> **WORK TASK**
With the pictures removed, write out the full listing below exactly.

> **SUPPLIED DATA**
>>>>>

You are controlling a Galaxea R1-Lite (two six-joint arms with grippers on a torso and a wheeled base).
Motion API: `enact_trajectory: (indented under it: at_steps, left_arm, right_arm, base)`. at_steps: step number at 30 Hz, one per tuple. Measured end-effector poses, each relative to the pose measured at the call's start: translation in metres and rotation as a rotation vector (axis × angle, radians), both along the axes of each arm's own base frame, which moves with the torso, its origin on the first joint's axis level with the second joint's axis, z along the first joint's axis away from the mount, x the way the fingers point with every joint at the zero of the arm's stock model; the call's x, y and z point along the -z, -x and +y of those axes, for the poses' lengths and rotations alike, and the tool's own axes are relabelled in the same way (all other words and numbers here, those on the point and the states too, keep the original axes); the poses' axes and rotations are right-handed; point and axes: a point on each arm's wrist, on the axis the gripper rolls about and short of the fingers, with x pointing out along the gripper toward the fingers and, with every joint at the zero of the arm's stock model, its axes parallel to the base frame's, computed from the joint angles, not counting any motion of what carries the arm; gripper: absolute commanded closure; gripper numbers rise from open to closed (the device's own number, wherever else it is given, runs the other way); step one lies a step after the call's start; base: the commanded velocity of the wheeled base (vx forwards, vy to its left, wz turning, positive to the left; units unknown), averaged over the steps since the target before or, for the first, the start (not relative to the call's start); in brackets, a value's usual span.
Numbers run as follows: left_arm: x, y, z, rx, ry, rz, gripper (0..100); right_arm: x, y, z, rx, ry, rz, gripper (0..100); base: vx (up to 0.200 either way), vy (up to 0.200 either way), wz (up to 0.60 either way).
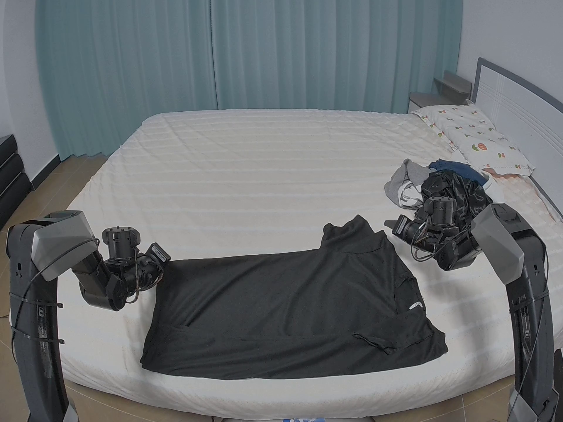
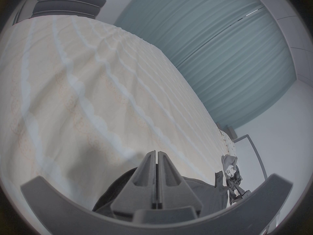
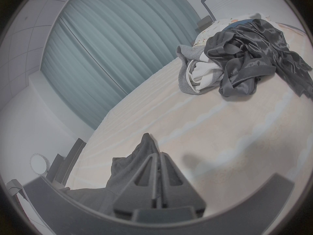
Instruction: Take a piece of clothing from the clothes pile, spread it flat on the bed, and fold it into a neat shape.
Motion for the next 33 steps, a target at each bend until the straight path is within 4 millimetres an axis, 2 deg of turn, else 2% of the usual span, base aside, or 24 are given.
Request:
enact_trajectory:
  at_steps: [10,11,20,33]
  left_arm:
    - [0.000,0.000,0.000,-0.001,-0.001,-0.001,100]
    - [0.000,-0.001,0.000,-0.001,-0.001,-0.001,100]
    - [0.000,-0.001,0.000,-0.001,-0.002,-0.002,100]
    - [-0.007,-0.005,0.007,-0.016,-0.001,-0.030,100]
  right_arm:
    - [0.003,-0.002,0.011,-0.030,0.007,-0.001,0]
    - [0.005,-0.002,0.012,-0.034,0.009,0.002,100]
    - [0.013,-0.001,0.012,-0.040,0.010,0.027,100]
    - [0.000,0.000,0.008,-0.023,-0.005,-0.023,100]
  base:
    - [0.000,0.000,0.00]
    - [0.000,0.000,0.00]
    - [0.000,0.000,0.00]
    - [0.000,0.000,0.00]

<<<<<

> **SOLVED EXERCISE**
You are controlling a Galaxea R1-Lite (two six-joint arms with grippers on a torso and a wheeled base).
Motion API: `enact_trajectory: (indented under it: at_steps, left_arm, right_arm, base)`. at_steps: step number at 30 Hz, one per tuple. Measured end-effector poses, each relative to the pose measured at the call's start: translation in metres and rotation as a rotation vector (axis × angle, radians), both along the axes of each arm's own base frame, which moves with the torso, its origin on the first joint's axis level with the second joint's axis, z along the first joint's axis away from the mount, x the way the fingers point with every joint at the zero of the arm's stock model; the call's x, y and z point along the -z, -x and +y of those axes, for the poses' lengths and rotations alike, and the tool's own axes are relabelled in the same way (all other words and numbers here, those on the point and the states too, keep the original axes); the poses' axes and rotations are right-handed; point and axes: a point on each arm's wrist, on the axis the gripper rolls about and short of the fingers, with x pointing out along the gripper toward the fingers and, with every joint at the zero of the arm's stock model, its axes parallel to the base frame's, computed from the joint angles, not counting any motion of what carries the arm; gripper: absolute commanded closure; gripper numbers rise from open to closed (the device's own number, wherever else it is given, runs the other way); step one lies a step after the call's start; base: the commanded velocity of the wheeled base (vx forwards, vy to its left, wz turning, positive to the left; units unknown), averaged over the steps since the target before or, for the first, the start (not relative to the call's start); in brackets, a value's usual span.
Numbers run as follows: left_arm: x, y, z, rx, ry, rz, gripper (0..100); right_arm: x, y, z, rx, ry, rz, gripper (0..100); base: vx (up to 0.200 either way), vy (up to 0.200 either way), wz (up to 0.60 either way).
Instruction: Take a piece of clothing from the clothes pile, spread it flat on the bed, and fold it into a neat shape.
Motion for the next 33 steps, a target at each bend until the straight path is within 4 millimetres an axis, 2 deg of turn, else 2% of the usual span, base aside, or 24 are given.
Request:
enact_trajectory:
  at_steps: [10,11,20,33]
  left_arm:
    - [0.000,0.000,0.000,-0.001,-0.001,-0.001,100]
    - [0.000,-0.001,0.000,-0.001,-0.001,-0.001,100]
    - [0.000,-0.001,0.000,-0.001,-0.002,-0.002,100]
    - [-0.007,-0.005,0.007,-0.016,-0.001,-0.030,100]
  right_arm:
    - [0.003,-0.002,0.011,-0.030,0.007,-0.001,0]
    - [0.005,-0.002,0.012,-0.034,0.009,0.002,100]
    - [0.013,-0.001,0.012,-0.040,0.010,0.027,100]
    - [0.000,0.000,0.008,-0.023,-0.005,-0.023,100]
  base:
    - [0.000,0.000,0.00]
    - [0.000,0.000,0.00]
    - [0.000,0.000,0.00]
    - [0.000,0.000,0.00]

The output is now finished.